Framework: A set of standards constraining and enabling the interactions of compatible system modules.
Module: A system sub-unit with a defined and self-contained capability/purpose/identity, and capable of interaction with other modules.

OK, remember the part about the test? Go find last month's column about the assembly system and re-read it, and then this one again. The site-team we took to the Discovery Workshop at GM dissected this check-fixturing concept, and cataloged the design characteristics into the accompanying table. Can you find the same principles at work in the assembly system? Long time readers will notice some name changes among the ten principles - an early suggestion from the Discovery Workshops that are currently testing these principles.
    This story is not about check fixturing - it's about generic design principles for making any production process or business practice highly change proficient - able to turn on a dime at a moment's notice. In future columns we will look at a wide variety of other business areas exhibiting these same generic principles. The sooner you find them and see them in their abstract example-independent form, the sooner you will apply them unconsciously to the next improvement or reengineering or start-from-scratch project you attack.

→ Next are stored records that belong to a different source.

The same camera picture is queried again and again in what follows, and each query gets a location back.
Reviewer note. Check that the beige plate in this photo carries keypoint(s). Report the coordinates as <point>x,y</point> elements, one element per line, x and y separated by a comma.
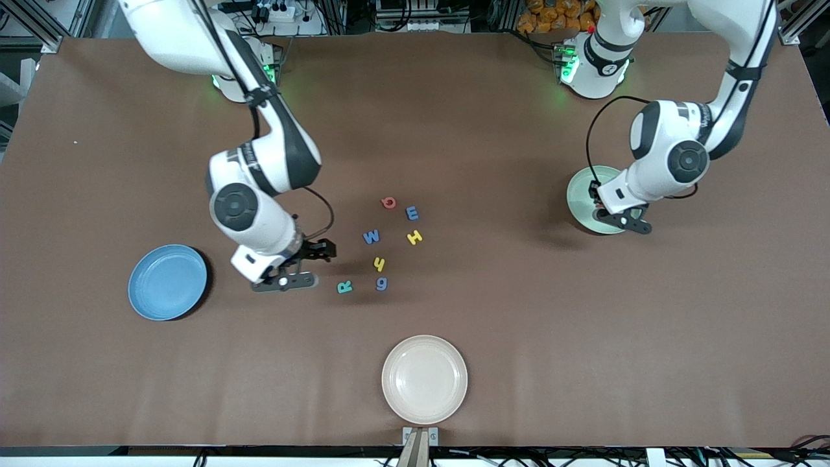
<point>425,379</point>

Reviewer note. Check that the white power strip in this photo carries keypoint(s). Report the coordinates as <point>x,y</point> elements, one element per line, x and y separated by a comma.
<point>275,13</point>

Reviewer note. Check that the red foam letter G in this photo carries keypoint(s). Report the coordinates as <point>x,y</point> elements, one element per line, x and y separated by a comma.
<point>385,203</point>

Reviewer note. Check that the yellow foam letter H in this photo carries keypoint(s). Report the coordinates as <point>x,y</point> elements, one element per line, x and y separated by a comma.
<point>415,237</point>

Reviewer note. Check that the yellow foam letter y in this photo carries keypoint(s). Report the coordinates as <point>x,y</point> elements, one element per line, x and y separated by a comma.
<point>380,264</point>

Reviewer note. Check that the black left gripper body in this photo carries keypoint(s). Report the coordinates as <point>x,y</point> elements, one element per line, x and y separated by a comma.
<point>594,193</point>

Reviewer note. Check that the blue plate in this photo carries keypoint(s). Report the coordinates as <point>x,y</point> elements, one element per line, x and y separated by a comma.
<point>167,282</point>

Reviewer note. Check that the blue foam letter W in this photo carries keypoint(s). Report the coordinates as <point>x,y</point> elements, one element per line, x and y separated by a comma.
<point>371,237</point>

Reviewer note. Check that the aluminium frame post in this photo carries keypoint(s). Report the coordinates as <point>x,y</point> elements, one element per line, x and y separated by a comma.
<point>39,26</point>
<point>804,23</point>

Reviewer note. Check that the orange netted bag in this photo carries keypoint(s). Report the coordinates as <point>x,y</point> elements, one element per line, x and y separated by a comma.
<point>551,16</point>

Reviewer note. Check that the grey equipment rack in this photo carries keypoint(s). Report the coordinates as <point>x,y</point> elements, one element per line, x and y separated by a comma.
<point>421,13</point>

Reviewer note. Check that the blue foam letter E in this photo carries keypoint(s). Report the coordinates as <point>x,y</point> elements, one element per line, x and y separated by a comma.
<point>412,213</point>

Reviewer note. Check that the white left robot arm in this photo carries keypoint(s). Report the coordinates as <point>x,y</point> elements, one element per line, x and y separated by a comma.
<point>668,143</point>

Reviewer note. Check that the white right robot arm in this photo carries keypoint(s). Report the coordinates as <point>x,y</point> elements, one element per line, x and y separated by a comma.
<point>285,149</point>

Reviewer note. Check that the green plate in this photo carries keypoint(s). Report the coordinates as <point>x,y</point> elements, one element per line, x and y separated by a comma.
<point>583,194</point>

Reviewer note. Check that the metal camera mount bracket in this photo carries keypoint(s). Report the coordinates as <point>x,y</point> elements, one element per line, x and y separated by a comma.
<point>420,447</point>

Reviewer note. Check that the blue foam letter g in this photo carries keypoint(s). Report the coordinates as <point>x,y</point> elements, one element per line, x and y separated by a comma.
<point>382,283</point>

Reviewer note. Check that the teal foam letter R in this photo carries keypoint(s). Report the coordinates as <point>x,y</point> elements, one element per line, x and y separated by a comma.
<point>344,287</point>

    When looking at the tabled example you might notice that the contents are not pure - there is a mixture of multiple "system" levels. The Zeiss machines, for instance, are not really a part of the check fixture system, but rather a part of the next higher level system: contour verification. Similarly, the detents and clamps on the drill rods are a part of a lower-level detail system. At this stage the distinction is not important - but it will become so as we continue our exploration next month.